**Activity**
Keeping every word the same, return the listing from its first line until the line holding "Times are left" has been returned as well.

**Provided data**
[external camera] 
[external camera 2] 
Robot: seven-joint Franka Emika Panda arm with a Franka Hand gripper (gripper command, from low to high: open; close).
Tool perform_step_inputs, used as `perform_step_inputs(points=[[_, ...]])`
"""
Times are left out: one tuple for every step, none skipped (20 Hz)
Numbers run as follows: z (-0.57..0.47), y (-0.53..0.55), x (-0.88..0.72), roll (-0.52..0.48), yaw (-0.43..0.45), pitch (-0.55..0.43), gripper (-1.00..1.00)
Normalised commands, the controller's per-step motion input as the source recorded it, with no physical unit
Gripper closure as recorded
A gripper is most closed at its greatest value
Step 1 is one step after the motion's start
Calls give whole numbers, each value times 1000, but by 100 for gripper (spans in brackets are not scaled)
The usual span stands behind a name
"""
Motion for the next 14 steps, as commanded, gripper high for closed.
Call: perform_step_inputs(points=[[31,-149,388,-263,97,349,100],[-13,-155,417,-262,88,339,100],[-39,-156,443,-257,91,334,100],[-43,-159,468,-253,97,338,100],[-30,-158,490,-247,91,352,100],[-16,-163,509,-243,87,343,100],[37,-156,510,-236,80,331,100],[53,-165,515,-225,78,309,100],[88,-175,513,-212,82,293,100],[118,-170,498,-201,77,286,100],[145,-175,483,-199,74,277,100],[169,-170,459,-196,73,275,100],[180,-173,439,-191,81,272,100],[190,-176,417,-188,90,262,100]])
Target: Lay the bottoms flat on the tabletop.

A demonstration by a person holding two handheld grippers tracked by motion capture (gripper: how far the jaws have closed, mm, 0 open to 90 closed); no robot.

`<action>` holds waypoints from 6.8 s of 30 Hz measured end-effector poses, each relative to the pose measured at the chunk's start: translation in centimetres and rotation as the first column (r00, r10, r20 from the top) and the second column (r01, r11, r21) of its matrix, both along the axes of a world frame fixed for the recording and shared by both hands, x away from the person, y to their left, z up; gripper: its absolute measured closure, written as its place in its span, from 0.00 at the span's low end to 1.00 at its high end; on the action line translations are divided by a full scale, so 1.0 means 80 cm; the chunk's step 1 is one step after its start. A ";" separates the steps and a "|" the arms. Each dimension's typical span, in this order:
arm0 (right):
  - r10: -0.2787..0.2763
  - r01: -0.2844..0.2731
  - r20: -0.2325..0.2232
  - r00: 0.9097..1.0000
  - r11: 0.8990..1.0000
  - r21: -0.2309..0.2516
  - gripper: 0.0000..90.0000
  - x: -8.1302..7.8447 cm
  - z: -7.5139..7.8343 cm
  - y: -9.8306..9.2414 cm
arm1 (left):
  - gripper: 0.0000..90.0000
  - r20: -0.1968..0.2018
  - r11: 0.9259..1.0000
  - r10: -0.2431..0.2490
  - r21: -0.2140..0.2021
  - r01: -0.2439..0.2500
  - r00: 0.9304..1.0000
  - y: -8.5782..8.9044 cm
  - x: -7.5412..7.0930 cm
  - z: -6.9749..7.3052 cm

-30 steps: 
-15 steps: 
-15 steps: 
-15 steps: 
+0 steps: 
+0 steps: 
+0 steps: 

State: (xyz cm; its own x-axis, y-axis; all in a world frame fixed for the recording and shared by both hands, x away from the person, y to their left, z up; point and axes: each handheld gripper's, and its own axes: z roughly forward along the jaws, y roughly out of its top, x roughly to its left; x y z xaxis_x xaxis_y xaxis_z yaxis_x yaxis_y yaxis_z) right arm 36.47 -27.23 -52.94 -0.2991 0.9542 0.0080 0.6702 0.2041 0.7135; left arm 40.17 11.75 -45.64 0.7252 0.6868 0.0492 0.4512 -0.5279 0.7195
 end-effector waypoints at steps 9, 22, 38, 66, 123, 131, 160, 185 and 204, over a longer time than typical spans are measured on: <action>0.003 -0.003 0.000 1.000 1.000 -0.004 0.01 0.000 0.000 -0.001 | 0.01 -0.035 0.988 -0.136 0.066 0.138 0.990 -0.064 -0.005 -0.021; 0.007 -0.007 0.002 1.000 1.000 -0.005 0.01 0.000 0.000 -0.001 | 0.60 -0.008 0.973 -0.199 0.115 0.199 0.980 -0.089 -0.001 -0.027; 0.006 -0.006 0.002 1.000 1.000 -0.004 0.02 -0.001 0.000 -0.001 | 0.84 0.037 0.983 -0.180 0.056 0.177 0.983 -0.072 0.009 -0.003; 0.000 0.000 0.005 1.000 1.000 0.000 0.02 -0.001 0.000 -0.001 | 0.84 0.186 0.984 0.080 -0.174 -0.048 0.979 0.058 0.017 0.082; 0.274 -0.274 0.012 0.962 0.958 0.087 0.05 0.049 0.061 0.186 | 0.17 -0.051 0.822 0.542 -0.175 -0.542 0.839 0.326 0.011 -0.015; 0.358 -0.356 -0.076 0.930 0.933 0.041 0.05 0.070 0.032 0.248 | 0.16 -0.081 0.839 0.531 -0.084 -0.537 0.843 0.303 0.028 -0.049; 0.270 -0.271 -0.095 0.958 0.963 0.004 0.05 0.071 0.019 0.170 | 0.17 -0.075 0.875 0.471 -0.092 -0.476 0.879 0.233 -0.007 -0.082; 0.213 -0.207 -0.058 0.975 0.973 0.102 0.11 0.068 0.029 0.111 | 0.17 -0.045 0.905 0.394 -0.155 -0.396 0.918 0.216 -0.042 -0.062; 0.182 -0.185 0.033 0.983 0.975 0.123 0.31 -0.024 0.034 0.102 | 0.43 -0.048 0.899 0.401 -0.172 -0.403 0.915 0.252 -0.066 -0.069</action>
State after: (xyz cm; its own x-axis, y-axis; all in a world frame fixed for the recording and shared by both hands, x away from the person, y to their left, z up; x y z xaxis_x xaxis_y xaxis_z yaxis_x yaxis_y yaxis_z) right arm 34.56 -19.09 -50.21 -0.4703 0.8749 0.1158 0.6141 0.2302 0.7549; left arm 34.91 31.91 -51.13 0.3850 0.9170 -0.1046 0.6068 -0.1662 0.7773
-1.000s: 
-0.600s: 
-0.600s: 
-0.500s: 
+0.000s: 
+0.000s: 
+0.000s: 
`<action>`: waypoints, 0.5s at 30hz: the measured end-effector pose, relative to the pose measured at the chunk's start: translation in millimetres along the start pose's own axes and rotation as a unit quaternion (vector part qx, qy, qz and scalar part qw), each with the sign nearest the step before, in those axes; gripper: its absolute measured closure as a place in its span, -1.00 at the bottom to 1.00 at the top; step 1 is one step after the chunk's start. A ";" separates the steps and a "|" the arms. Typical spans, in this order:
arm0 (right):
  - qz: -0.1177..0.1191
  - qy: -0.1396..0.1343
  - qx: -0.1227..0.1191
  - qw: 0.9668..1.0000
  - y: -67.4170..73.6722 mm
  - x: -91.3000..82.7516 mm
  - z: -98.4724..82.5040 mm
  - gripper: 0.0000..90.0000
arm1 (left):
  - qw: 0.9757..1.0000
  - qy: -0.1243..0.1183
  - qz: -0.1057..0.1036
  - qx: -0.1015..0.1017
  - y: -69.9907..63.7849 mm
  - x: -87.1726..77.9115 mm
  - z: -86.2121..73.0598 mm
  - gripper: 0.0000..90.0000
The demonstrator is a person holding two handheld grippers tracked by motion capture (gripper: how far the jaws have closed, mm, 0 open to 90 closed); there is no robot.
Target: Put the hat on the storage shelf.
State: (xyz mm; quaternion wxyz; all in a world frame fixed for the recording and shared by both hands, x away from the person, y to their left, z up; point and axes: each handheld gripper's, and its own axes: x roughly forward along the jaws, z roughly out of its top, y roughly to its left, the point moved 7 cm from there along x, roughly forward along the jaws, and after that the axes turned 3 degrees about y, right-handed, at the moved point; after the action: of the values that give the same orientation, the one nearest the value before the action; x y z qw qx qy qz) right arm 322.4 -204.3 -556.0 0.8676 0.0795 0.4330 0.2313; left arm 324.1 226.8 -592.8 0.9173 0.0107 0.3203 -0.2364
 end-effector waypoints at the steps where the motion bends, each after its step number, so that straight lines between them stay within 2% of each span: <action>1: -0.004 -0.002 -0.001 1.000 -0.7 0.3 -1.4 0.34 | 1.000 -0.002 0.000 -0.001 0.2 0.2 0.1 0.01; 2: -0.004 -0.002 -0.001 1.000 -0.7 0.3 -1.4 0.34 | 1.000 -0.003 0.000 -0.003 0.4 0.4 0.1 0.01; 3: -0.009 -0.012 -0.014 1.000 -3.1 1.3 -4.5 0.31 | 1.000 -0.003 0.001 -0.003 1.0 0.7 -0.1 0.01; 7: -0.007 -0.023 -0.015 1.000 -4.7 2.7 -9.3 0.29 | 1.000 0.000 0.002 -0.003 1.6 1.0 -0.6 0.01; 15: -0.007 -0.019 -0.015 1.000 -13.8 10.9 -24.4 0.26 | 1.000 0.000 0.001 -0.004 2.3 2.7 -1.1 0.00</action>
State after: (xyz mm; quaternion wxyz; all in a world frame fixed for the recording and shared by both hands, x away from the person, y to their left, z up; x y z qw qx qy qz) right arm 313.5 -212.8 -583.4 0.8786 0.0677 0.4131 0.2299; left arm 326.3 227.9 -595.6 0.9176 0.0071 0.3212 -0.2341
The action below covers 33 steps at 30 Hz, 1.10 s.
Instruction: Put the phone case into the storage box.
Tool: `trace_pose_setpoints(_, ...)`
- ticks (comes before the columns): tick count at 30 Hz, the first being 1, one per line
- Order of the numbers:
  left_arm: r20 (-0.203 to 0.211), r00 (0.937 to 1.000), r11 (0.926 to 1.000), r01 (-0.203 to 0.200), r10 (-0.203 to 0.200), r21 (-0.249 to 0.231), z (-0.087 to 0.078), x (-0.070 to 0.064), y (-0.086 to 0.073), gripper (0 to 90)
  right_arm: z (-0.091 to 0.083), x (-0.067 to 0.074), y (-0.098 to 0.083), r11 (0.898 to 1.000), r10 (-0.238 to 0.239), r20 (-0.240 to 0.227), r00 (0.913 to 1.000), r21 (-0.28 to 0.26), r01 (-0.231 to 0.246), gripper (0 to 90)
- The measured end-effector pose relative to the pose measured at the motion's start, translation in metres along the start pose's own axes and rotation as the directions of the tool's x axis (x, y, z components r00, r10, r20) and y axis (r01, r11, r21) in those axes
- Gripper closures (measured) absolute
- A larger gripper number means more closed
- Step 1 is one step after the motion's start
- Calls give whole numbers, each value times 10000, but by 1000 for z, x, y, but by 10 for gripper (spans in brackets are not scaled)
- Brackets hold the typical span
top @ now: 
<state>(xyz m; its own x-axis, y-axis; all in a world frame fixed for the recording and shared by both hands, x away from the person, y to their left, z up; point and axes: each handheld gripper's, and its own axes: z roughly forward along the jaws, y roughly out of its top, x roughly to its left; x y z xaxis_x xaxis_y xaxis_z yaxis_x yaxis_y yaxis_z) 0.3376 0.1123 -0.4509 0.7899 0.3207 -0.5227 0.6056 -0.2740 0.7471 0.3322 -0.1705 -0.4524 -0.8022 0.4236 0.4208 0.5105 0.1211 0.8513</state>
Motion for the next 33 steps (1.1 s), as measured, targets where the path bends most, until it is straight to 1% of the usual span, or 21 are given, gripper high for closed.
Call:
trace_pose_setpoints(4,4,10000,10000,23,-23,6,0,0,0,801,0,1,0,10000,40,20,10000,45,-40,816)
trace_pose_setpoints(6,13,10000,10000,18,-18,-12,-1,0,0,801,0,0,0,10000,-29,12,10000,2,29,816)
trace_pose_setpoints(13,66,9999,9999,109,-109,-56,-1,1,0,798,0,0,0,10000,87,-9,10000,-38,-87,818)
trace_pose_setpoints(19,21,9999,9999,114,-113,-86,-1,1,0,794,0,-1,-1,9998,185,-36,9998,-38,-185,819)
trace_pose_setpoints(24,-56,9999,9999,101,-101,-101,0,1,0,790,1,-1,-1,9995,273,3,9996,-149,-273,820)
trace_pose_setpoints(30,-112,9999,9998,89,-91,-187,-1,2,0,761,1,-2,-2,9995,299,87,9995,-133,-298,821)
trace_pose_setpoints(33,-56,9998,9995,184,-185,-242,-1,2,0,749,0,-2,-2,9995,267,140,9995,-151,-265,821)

**Reply to the exercise**
[external camera] 
[external camera 2] 
Robot: seven-joint Franka Emika Panda arm with a Franka Hand gripper (gripper command, from low to high: open; close).
Tool perform_step_inputs, used as `perform_step_inputs(points=[[_, ...]])`
"""
Times are left out: one tuple for every step, none skipped (20 Hz)

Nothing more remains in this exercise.